### TASK PROMPT
Images aside, the whole listing should be written out word for word.

### DATA SECTION
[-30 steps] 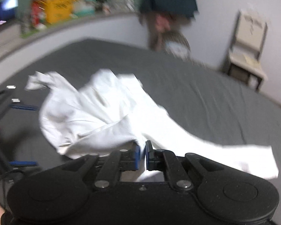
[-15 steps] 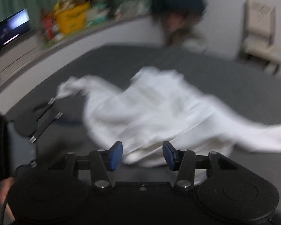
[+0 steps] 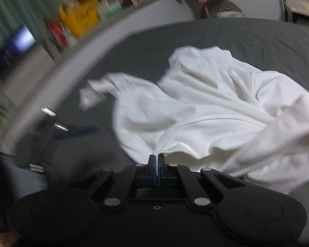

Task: Fold clothes

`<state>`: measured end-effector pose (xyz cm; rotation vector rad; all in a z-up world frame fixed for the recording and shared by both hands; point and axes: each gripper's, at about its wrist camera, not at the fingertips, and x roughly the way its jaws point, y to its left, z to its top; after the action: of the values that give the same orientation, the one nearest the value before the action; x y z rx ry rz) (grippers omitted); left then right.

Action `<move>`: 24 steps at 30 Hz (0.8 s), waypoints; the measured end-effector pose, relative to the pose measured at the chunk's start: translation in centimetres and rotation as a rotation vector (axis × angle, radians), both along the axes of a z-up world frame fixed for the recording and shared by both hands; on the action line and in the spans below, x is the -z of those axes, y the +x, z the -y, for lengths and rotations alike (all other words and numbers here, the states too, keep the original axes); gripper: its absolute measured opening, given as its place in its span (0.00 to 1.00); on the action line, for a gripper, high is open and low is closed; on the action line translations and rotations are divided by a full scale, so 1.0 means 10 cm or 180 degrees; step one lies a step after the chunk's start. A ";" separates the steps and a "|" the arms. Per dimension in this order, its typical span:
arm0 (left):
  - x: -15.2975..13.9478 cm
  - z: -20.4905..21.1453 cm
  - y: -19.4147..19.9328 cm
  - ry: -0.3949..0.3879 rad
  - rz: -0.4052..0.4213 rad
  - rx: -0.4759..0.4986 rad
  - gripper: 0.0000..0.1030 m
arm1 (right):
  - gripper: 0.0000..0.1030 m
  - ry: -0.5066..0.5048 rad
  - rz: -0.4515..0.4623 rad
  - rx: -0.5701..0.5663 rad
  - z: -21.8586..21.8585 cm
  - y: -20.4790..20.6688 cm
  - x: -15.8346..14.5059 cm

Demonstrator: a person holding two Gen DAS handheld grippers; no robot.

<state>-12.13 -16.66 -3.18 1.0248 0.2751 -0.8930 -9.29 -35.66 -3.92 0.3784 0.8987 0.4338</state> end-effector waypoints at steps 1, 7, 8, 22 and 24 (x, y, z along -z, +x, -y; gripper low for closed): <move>0.00 0.01 0.00 0.0011 0.0058 0.0029 0.99 | 0.02 0.0273 0.0000 0.0040 0.13 -0.06 -0.08; -0.17 0.05 -0.05 -0.0180 0.0390 0.0361 0.97 | 0.02 0.1139 -0.0040 0.0187 0.57 -0.17 -0.30; -0.19 0.07 -0.08 -0.0177 0.0476 0.0430 0.94 | 0.02 0.1244 -0.0069 0.0199 0.59 -0.15 -0.29; -0.20 0.18 -0.16 -0.0145 0.0969 0.0348 0.63 | 0.02 0.1854 -0.0453 0.0461 0.61 0.15 -0.10; -0.25 0.19 -0.19 -0.0255 0.1006 0.0329 0.63 | 0.02 0.1837 -0.0439 0.0542 0.62 0.23 -0.09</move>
<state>-14.00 -18.55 -0.68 1.0952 -0.0794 -0.8137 -6.99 -41.87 -2.98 1.0161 0.8559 0.5103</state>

### ANSWER TO THIS TASK
[-30 steps] 
[-15 steps] 
[+0 steps] 

Task: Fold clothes

`<state>`: measured end-effector pose (xyz cm; rotation vector rad; all in a z-up world frame fixed for the recording and shared by both hands; point and axes: each gripper's, at about its wrist camera, not at the fingertips, and x roughly the way its jaws point, y to its left, z to its top; after the action: of the values that give the same orientation, the one nearest the value before the action; x y z rx ry rz) (grippers omitted); left then right.

Action `<move>`: 24 steps at 30 Hz (0.8 s), waypoints; the measured end-effector pose, relative to the pose measured at the chunk's start: translation in centimetres and rotation as a rotation vector (axis × angle, radians), both along the axes of a z-up world frame fixed for the recording and shared by both hands; on the action line and in the spans below, x is the -z of those axes, y the +x, z the -y, for lengths and rotations alike (all other words and numbers here, the states too, keep the original axes); gripper: its absolute measured opening, given as its place in its span (0.00 to 1.00); on the action line, for a gripper, high is open and low is closed; on the action line translations and rotations are divided by a full scale, so 1.0 means 10 cm or 180 degrees; step one lies a step after the chunk's start. A ";" separates the steps and a "|" the arms. Per dimension in this order, its typical span:
arm0 (left):
  - x: -15.2975..13.9478 cm
  - z: -20.4905..21.1453 cm
  - y: -19.4147..19.9328 cm
  - ry: -0.3949..0.3879 rad
  - rz: -0.4052..0.4213 rad
  - rx: -0.4759..0.4986 rad
  - gripper: 0.0000..0.1030 m
arm1 (right):
  - gripper: 0.0000..0.1030 m
  - ry: -0.5066..0.5048 rad
  - rz: -0.4515..0.4623 rad
  - rx: -0.5701..0.5663 rad
  - z: -21.8586..21.8585 cm
  - y: -20.4790..20.6688 cm
  - x: -15.8346..14.5059 cm

Demonstrator: a person holding two Gen DAS handheld grippers; no robot.

<state>-12.13 -16.66 -3.18 1.0248 0.2751 -0.8930 -9.29 -35.66 -3.92 0.3784 0.8987 0.4338</state> end-effector waypoints at steps 1, 7, 8, 22 and 24 (x, y, z along -z, +x, -y; gripper low for closed): <move>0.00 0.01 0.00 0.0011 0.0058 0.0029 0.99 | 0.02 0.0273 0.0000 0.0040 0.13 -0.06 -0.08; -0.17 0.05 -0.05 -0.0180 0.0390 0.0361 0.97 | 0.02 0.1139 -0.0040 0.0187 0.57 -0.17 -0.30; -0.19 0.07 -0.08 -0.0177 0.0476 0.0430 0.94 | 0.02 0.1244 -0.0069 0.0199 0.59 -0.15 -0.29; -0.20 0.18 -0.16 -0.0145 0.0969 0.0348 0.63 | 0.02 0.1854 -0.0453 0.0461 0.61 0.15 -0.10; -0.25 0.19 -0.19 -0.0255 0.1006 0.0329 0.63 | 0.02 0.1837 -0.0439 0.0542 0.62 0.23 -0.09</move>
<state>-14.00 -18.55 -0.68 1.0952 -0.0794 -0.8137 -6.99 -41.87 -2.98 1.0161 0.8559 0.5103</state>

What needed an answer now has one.